PARIS: More than 113 million people across 53 countries experienced "acute hunger" last year because of wars and climate disasters, with Africa the worst-hit region, the UN said on Tuesday.
Yemen, the Democratic Republic of Congo, Afghanistan and Syria were among the eight nations accounting for two-thirds of the total number of people worldwide exposed to the risk of famine, the Food and Agriculture Organization (FAO) said in its 2019 global report on food crises. Launched three years ago, the annual study takes stock of the countries facing the greatest difficulties.
African states were "disproportionately" affected as close to 72 million people on the continent suffered acute hunger, the FAO’s emergencies director Dominique Bourgeon told AFP on Tuesday. Conflict and insecurity remained key factors, along with economic turbulence and climate-related shocks like drought and floods, the report found. In countries on the verge of famine, "up to 80 percent of the population depend on agriculture. They need both emergency humanitarian aid for food and measures to help boost agriculture," Bourgeon said.

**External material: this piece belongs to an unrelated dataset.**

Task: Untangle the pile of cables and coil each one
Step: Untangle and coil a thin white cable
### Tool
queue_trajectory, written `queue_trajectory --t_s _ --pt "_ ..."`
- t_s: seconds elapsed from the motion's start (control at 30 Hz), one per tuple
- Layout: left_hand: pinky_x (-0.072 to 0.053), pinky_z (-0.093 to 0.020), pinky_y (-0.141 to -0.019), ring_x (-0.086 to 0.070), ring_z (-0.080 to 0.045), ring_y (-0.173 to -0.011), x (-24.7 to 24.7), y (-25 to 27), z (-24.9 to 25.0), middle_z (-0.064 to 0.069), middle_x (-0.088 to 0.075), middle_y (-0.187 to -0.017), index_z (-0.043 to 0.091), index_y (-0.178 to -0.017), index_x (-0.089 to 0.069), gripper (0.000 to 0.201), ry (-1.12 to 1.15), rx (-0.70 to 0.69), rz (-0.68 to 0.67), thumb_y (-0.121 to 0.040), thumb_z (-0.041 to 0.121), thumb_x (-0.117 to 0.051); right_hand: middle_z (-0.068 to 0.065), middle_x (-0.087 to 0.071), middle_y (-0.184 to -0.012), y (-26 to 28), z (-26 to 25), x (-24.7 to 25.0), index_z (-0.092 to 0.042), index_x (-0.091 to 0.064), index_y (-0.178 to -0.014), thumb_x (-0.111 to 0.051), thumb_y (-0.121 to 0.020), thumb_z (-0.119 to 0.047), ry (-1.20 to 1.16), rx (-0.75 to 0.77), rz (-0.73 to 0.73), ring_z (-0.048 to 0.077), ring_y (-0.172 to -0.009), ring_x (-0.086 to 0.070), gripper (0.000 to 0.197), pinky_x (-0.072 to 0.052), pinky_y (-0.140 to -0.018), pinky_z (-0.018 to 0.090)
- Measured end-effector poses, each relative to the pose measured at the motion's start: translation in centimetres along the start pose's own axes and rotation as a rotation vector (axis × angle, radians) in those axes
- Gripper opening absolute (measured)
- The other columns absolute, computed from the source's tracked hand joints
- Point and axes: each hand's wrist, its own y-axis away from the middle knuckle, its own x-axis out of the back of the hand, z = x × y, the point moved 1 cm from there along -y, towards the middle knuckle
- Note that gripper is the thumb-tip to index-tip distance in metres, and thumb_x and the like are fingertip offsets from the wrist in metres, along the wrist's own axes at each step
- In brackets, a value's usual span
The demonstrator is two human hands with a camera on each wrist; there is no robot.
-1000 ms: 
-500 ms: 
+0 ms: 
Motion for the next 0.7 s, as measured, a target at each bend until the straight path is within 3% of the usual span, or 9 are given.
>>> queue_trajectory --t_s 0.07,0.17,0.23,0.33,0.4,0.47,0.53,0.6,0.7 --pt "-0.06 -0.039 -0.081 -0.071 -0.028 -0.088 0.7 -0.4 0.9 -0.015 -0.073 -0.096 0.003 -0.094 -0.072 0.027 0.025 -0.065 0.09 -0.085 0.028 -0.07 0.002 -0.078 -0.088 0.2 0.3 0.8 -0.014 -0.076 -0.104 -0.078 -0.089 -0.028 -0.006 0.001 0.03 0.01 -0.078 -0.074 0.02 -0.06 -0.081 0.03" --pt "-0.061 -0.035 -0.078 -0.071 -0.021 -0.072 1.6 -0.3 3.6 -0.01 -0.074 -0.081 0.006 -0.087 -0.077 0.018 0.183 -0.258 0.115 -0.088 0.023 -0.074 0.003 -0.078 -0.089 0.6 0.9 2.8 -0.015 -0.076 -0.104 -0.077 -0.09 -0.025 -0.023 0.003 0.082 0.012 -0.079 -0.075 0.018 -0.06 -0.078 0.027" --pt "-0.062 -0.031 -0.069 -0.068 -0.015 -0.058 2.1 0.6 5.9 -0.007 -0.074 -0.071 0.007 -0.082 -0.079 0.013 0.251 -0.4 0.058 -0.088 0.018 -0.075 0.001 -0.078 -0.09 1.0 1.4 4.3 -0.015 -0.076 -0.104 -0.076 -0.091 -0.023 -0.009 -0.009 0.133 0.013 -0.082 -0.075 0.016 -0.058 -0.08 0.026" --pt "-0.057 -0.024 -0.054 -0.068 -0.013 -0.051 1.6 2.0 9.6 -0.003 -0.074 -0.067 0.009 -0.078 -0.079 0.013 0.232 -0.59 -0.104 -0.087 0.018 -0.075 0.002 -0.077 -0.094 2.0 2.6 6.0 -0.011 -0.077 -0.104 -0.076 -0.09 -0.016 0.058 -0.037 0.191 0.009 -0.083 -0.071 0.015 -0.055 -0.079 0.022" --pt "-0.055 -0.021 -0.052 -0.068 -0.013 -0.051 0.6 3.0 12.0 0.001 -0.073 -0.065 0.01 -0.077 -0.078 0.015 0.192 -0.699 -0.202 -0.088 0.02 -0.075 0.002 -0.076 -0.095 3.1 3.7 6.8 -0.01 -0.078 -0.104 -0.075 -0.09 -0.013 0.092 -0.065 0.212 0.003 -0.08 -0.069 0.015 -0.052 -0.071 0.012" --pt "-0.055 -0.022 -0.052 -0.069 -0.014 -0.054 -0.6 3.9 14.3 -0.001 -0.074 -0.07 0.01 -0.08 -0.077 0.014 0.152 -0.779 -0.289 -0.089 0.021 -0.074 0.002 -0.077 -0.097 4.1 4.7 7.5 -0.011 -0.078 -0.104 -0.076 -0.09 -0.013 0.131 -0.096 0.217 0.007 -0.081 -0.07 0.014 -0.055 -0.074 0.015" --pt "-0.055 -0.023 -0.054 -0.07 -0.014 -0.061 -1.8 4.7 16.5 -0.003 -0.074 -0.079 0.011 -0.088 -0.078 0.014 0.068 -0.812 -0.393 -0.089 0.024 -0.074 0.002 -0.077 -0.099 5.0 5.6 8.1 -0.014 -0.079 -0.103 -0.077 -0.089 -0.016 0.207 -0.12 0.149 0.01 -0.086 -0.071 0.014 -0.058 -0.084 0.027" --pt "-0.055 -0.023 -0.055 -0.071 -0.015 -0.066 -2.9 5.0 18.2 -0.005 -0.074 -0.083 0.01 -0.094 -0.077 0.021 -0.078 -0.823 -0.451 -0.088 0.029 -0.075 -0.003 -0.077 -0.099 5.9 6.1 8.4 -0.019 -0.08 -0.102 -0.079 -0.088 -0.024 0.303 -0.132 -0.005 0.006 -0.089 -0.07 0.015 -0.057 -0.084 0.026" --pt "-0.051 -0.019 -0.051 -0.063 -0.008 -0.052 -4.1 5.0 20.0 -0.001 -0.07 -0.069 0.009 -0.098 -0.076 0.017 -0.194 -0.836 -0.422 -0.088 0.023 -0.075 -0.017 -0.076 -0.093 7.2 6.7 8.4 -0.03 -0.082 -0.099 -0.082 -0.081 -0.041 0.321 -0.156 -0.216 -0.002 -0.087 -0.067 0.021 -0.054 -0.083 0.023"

The report highlighted the strain put on countries hosting large numbers of refugees, including neighbouring nations of war-torn Syria as well as Bangladesh, which has received more than a million Rohingya Muslims from Myanmar. The FAO said it also expected the number of displaced people to increase "if the political and economic crisis persists in Venezuela" which is likely to declare a food emergency this year.